Gleichzeitig wird mein Unternehmen von Interessengruppen wegen unseres Engagements in der Rigaer Straße bundesweit attackiert: Fahrzeuge von uns und unseren Partnern werden angezündet, ein Wachmann wurde krankenhausreif geschlagen, wir und unsere Partner sind regelmäßig Ziel von Anschlägen, teilweise unter Inkaufnahme von Personenschäden. Wir sind an einem Punkt, wo sich Unternehmen weigern, mit uns zusammenzuarbeiten, weil sie Angst haben vor Gewalt. Ich selbst wurde beim Betreten meines Grundstücks massiv bedroht. Diese geschilderten Vorkommnisse stehen jedoch nur stellvertretend für zahlreiche Ereignisse in Berlin. Gewalt, Niederbrüllen, Denunziation sind zum üblichen Mittel des Diskurses geworden in der Hauptstadt der Bundesrepublik Deutschland.


Meine sehr geehrten Damen und Herren, ich schreibe Ihnen, um Sie an Ihre Verantwortung für diese Stadt und für die Menschen hier zu erinnern. Voraussetzung für eine funktionierende Demokratie ist der Rechtsstaat. Die Bemühungen der politischen Akteure in Berlin um den Rechtsstaat sind bei weitem zu gering. Die richtige Gesinnung scheint stellenweise wichtiger zu sein als Artikel 20 (3) des Grundgesetzes. Ich fordere Sie alle auf, sich in dieser Sache zu engagieren. Wenn die Politik jetzt nicht einschreitet, sich klar positioniert und den Rechtsstaat glasklar zum Kompass des Handelns von Personen und Behörden macht, dann ist genau dieser Rechtsstaat in Gefahr. Tatenlosigkeit hat dazu geführt, dass sich autonome Kräfte in der oben beschriebenen Weise gebärden, und dass ganze Grünanlagen und Kieze in die Hände von Drogendealern und Kriminellen fallen. Große Unternehmen wie meines sind in der Lage, sich selbst zu schützen. Privatpersonen sind das nicht. Sie sind auf den funktionieren Rechtsstaat angewiesen.

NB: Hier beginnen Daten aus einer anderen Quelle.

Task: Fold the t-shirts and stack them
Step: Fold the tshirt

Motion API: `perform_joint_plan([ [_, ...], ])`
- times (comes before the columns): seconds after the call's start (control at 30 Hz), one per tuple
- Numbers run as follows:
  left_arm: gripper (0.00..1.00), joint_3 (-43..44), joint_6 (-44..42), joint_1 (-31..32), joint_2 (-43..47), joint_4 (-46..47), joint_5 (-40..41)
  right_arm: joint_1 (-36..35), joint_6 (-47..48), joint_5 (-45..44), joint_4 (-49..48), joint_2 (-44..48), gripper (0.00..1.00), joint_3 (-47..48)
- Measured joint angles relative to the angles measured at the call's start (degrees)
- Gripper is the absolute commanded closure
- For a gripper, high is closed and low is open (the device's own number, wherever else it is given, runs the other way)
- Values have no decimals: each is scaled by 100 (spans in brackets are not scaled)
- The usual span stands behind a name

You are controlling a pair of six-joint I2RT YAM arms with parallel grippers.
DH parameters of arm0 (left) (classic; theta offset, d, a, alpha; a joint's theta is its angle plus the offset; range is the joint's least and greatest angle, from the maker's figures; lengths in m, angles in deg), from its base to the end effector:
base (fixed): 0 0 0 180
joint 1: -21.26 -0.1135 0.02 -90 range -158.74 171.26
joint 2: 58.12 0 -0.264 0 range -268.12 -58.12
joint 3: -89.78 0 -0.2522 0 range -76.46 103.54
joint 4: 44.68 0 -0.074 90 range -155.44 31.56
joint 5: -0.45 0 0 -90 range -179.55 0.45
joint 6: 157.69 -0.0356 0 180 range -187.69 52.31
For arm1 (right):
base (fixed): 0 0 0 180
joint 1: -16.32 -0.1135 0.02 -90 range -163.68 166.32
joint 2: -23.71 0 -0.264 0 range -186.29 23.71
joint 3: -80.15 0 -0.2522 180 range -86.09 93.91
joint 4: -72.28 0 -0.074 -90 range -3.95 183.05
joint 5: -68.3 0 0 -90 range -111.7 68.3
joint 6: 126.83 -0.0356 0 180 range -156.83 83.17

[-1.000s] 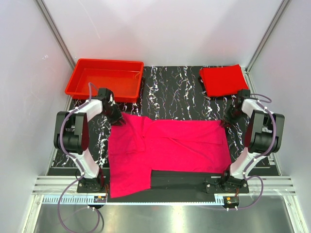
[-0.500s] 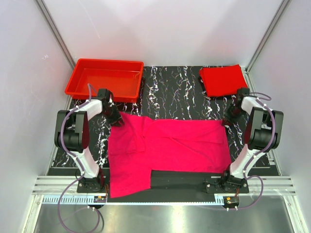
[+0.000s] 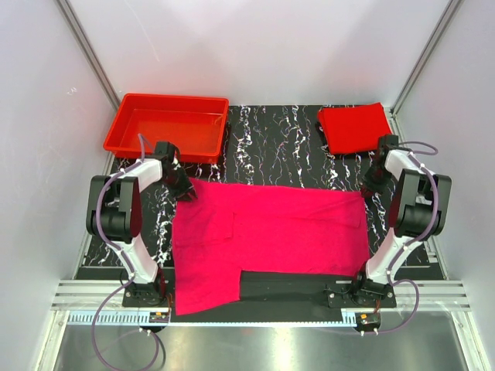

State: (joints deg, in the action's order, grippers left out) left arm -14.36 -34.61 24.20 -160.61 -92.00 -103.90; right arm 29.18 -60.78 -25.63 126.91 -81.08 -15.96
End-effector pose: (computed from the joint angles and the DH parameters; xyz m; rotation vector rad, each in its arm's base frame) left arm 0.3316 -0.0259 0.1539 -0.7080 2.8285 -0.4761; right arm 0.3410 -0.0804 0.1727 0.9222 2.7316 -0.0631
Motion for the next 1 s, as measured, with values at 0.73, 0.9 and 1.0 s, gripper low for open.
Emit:
perform_joint_plan([
  [0.73, 44, -938, 306, 1067, 2634, -22, 487, -1674, 90, -13, 1014, 1126, 33, 503],
  [0.9, 44, -1300, 706, 1703, 2470, -188, 765, -2430, -264, 310, 957, 1296, 33, -367],
  [1.0, 43, -1307, 750, 1762, 2085, -149, 887, -2583, -402, 334, 920, 1132, 33, -739],
])
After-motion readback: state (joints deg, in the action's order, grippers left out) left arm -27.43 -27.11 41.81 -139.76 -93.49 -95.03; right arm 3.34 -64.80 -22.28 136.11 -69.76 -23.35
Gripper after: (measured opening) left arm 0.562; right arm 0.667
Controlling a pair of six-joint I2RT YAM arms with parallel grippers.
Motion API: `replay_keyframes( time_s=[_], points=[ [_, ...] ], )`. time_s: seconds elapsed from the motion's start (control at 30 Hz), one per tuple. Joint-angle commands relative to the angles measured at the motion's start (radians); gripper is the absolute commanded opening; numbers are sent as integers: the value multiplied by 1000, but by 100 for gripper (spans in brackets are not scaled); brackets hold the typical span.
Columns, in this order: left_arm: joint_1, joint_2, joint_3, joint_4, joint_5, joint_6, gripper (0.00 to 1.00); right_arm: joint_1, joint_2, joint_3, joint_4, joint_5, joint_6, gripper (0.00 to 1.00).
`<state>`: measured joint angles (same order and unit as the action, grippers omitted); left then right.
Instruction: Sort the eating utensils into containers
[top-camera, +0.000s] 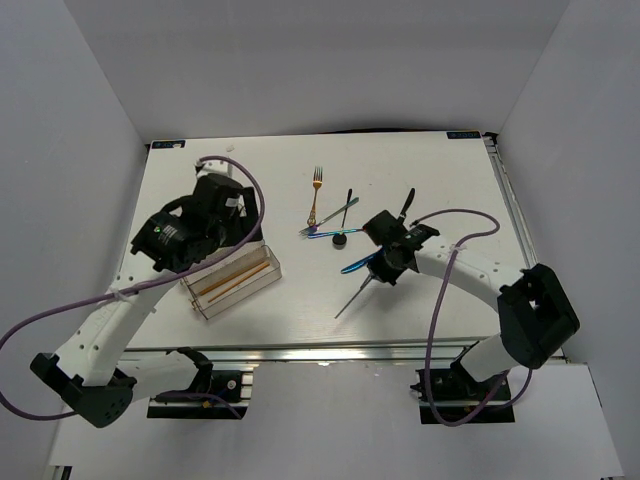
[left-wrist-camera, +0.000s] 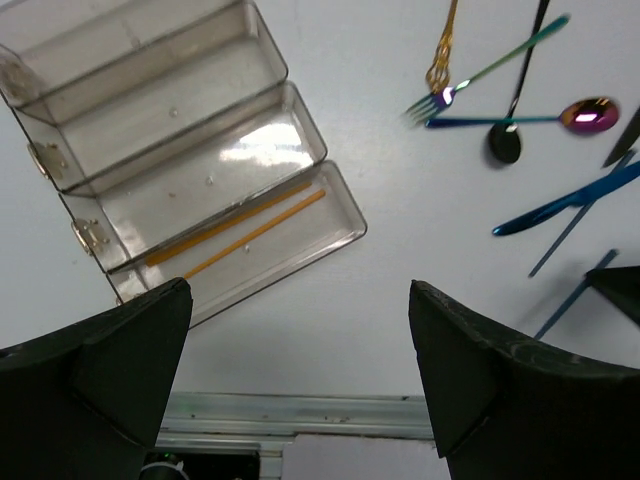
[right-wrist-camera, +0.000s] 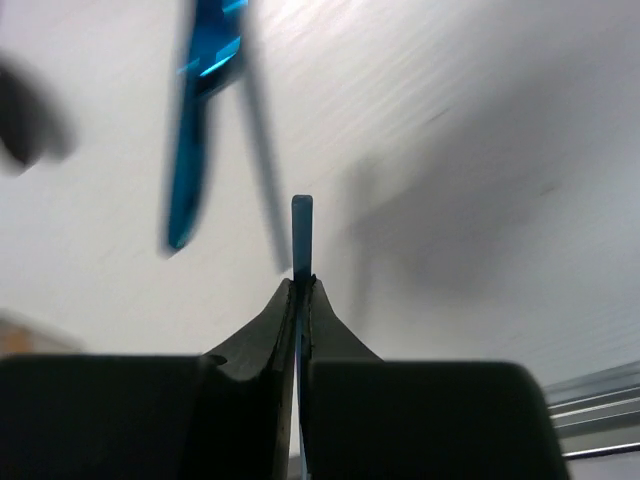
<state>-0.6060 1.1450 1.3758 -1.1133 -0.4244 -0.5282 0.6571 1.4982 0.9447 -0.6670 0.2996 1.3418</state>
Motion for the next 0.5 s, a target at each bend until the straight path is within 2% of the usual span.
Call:
replay_keyframes(
  time_s=[0.0,0.1,0.23,0.47],
  points=[
    [-5,12,117,-48,-68,-16,98,84,-33,103,12,-22,118,0],
    [-5,38,221,-80,-88,-19,98,165,45,238,33,-22,180,0],
    [-5,70,379,-125,-106,-38,98,251,238,463,92,7,226,0],
    [-5,91,483,-198,-191,-72,98,371,497,813,77,110,467,0]
  ],
)
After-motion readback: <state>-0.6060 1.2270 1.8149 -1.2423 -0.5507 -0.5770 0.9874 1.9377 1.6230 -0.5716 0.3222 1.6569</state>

Ich bin nicht bereit, weiterhin zuzusehen, wie sich Berlin in eine Stadt ohne Rechtsstaat verwandelt. Die aktuell wahrgenommene Entwicklung kann die Grundlage sein für eine dauerhafte Zersetzung unserer Gesellschaftsordnung und der Form unseres Zusammenlebens. Das kann nicht im Interesse demokratischer Kräfte in unserem Land sein, und es ist ganz sicher nicht in meinem Interesse.

Meine sehr geehrten Damen und Herren, die Sie Verantwortung tragen für dieses Land, stehen Sie auf gegen diese Entwicklung. Ich werde Sie dabei nach Kräften unterstützen.